Built-in tracing and improved drawing, formatting and colour correction make X3 the best CorelDRAW upgrade in years. Overall, though, Illustrator still has the edge

Review Date: 17 Mar 2006

Price when reviewed: (£387 inc VAT); Upgrade £149 (£175 inc VAT)

Overall Rating
4 stars out of 6

The problem is trying to persuade non-professional users who aren't pushing the envelope to upgrade. Thankfully for Corel, X3 is indeed the real thing. This is the first release in years that provides CorelDRAW users with new core power that will make a real difference to their everyday working experience, enabling them to produce better work more quickly. But there isn't enough here to lure existing users of Illustrator.

Corel PHOTO-PAINT X3

During its long history, the CorelDRAW Graphics Suite has included various applications for handling business presentations, basic 3D, animation, charting, desktop publishing and more. Nowadays, it's been boiled down to the vector-based DRAW module and the bitmap-based PHOTO-PAINT. This makes the latter more important than ever to the success of the suite as a whole.

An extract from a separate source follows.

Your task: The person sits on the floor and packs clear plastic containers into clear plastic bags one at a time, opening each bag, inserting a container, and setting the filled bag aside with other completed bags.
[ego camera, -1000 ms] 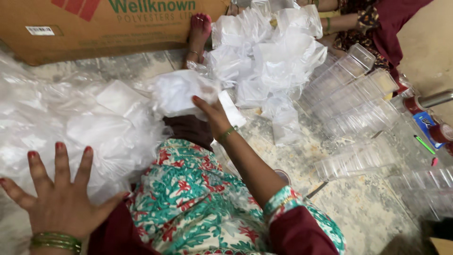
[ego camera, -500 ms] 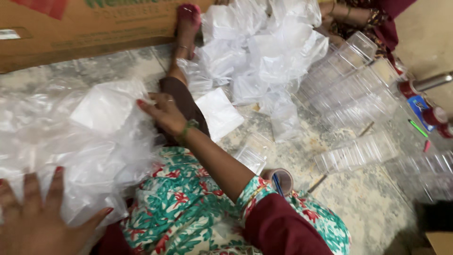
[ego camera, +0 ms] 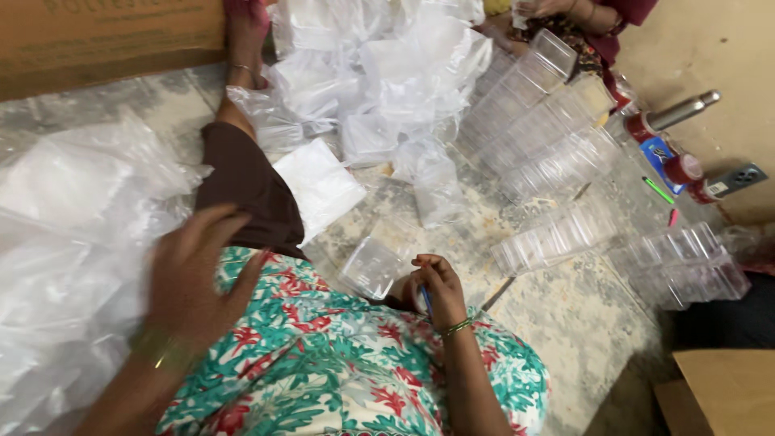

As you'd expect, some of its new features are shared with the main CorelDRAW module. There's the new Hints docker that provides information about the current active tool, and a Help menu option to highlight what's changed over the past few releases - which isn't much. More useful is the new Image Adjustment Lab, which doesn't add new power but brings together the most common existing correction commands in one dialog. There's also new support for spot colours, which can be created with the Channels docker and saved to both PHOTO-PAINT CPT and Photoshop PSD formats.

The Cutout Lab for extracting objects from their backgrounds now offers tools to restore and remove detail, an undo capability and the ability to export results as a new layer or as a clipping mask. But that's about it and, to cover over the ever-widening cracks, Corel has had to resort to bundling a cut-down copy of Pixmantec's RawShooter for handling RAW format files - a core capability if ever there was one in the age of the digital camera.

This is disappointing. At one time PHOTO-PAINT was a serious alternative to Photoshop itself, but now it lags behind even Photoshop Elements. The inclusion of, and integration with, PHOTO-PAINT should be the CorelDRAW suite's greatest strength, but only if both stay up to date.